In a more critical review, Candice Frederick of HuffPost said that the new season becomes overwhelmed with too many characters and subplots, to the detriment of characters like adult Natalie and Taissa. She opined "maybe juggling two different chronologies puts a strain on the narrative from which the writers never fully recover". Hadadi noted "the series undercuts the impact of adult Lottie (Simone Kessell) by immediately working her into the narrative and maneuvering others around her, instead of more gracefully engineering anticipation for her debut." Ben Rosenstock, also of Vulture, criticized the characterization of Lottie as mostly serving a narrative function, instead of fully fleshing out her character like the others.

Of Ricci, Ben Travers of IndieWire wrote that she "continues to have a ball as the eccentric investigator", and that she "easily [has] the most enjoyable arc of the season". In Entertainment Weekly, Kristen Baldwin wrote, "Lynskey conveys her character's ongoing inner battle with an impeccable blend of grief and rage, though it's also nice to see her have more sweet, silly moments with Warren Kole (as Shauna's husband, Jeff). Ambrose is another one of Yellowjackets strokes of parallel casting genius; she matches Hewson's dry wit and tough mien, and brings a subtle melancholy to adult Van." However, Travers wrote that the series has "a hesitancy — toward character development, definitive actions, and forward momentum — that simply wasn't there before, and one has to wonder if that's necessary to build out future seasons, or if it's simply the result of a successful series biding its time".

Another criticism was towards the separation of the core adult characters into different plot lines. In Vanity Fair, Richard Lawson wrote, "The trouble is that the gang is atomized, off on their own misadventures until they are finally reunited midway through the season…it's far less engaging seeing the crew drift apart than it was to see them warily coming together in season one. The performances remain sharp and just the right amount of peculiar (Lewis is the particular highlight), but even the best of actors can't make wheel spinning terribly interesting after a certain point." Many commented that the 1990s timeline emerges as the more gripping timeline of the two because of its higher stakes and contained format.

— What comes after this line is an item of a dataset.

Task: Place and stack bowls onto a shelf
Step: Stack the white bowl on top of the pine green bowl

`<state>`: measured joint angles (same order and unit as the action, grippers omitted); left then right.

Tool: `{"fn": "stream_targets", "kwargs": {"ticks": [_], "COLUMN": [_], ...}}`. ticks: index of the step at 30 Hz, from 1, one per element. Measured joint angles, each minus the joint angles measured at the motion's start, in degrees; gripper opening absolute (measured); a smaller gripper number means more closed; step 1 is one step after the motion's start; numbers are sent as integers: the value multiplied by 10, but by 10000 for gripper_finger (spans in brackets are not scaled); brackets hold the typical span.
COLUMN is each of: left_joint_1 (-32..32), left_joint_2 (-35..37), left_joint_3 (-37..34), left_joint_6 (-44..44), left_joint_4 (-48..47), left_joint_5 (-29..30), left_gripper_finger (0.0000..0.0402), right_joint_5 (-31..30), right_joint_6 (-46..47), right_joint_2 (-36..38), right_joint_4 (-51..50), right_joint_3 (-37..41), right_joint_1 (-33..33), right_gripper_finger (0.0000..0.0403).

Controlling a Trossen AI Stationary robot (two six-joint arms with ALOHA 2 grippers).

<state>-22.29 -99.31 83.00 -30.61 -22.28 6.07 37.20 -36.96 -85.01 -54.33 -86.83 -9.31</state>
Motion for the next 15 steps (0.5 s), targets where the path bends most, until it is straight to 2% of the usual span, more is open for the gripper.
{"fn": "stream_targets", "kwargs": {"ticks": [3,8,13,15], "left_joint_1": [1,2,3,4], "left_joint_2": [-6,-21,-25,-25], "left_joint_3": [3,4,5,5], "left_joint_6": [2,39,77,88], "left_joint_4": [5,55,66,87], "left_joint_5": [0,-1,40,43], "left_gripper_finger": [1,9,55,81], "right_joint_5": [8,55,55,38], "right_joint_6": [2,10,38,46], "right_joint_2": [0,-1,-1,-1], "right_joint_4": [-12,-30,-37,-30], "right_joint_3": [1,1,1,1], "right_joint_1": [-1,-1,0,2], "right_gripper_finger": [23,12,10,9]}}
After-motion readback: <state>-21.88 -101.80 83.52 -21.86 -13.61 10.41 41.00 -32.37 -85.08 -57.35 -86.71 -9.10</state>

Critics also wrote of the series' habit of expanding mysteries but delaying answers, as well as its reliance on the supernatural. The Independents Nick Hilton wrote, "The highest compliment I can pay Yellowjackets is that it's always been fun. Preposterous, but fun. Gruesome, but fun. Tantalising, but fun. Yet there comes a point where the show must produce a pay-off. It is the trap that series like Lost, another plane crash drama, fell into: teasing the audience with juicy morsels of an overarching mystery, but failing to deliver an orderly final menu." Rosenstock echoed this by saying, "Yellowjackets is most satiating when it's specific and emotionally charged, but when it lingers too long in abstraction, it leaves us hungry."

===Accolades===
At the 75th Primetime Emmy Awards, Yellowjackets received two nominations: Outstanding Drama Series and Outstanding Lead Actress In A Drama Series for Melanie Lynskey. At the 81st Golden Globe Awards, Christina Ricci was nominated for Best Supporting Actress in a Series. Ricci was also nominated for Best Supporting Actress in a Drama Series at the 29th Critics' Choice Awards. Ricci won for Best Supporting Actress in a Series at the 28th Satellite Awards. At the 35th GLAAD Media Awards, Yellowjackets won for Outstanding Drama Series.